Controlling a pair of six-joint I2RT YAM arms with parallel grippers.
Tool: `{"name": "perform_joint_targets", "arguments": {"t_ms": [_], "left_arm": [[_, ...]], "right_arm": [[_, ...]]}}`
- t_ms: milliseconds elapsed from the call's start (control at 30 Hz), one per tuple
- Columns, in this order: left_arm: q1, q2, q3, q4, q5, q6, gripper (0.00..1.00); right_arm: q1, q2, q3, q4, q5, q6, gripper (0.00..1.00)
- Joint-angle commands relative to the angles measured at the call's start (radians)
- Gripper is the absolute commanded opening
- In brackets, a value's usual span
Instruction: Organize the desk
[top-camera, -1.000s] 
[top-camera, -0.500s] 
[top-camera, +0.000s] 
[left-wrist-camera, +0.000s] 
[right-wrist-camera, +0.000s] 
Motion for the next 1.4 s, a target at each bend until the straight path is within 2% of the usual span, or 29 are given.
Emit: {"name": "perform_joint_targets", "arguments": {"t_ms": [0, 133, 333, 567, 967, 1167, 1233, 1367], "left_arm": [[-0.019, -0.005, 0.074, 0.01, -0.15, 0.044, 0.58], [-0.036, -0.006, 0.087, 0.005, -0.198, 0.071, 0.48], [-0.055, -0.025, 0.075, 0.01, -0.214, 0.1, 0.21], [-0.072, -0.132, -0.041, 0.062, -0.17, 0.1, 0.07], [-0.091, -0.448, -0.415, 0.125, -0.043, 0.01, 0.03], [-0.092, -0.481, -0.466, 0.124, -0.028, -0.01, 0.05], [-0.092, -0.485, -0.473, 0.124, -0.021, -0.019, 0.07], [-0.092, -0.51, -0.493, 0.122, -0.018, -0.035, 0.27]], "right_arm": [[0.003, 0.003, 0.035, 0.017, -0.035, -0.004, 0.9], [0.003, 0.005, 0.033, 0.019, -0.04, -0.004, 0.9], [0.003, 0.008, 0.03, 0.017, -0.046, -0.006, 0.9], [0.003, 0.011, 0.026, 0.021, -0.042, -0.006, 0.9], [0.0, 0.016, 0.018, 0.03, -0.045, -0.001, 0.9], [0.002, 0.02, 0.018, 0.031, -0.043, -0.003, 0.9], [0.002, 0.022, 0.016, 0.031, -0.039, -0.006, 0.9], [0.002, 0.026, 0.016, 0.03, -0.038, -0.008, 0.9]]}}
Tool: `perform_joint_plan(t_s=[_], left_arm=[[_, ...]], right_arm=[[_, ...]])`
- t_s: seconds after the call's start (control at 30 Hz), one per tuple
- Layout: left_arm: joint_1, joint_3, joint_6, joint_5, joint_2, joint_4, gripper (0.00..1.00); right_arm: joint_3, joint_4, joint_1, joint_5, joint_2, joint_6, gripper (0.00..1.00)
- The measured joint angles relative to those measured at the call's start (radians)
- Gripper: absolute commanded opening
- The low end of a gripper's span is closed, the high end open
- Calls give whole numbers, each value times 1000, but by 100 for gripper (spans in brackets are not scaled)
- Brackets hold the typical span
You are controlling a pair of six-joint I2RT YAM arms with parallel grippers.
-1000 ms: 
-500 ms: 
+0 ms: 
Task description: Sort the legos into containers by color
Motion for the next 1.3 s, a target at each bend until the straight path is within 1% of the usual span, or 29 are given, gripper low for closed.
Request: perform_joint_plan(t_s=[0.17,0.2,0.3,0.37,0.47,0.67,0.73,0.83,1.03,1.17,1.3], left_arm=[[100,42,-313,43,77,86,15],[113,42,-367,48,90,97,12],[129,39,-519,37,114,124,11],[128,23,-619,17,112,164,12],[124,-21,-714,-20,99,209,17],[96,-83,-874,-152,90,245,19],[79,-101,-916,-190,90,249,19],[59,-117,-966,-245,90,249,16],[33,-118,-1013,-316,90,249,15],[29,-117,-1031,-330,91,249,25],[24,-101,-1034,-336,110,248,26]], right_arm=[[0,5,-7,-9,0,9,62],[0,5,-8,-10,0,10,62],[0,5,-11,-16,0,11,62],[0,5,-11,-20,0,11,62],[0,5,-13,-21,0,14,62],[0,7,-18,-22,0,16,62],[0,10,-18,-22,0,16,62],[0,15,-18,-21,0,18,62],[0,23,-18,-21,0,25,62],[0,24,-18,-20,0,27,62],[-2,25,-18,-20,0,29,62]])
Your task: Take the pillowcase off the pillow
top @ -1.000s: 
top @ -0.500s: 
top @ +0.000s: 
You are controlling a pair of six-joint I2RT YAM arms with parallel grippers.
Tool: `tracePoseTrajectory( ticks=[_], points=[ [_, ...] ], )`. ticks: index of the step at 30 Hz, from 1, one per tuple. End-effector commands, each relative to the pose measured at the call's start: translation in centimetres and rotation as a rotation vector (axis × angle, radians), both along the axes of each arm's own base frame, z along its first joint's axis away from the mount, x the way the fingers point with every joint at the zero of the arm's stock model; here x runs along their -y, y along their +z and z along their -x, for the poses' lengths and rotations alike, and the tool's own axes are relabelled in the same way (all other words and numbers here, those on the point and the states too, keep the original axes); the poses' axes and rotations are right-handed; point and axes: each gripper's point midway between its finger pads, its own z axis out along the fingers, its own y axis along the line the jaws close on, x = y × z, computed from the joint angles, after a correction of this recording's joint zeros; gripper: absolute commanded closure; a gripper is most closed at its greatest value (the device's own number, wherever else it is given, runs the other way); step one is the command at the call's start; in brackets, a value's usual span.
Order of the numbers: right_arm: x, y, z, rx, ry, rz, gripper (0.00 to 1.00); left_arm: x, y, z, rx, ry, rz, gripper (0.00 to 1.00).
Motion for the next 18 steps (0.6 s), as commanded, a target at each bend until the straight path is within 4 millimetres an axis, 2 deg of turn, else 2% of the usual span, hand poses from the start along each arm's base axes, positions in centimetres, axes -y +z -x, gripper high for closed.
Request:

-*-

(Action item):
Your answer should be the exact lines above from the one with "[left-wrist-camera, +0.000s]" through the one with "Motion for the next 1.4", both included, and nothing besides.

(Solution):
[left-wrist-camera, +0.000s] 
[right-wrist-camera, +0.000s] 
Motion for the next 1.4 s, a target at each bend until the straight path is within 2% of the usual span, or 29 are given.

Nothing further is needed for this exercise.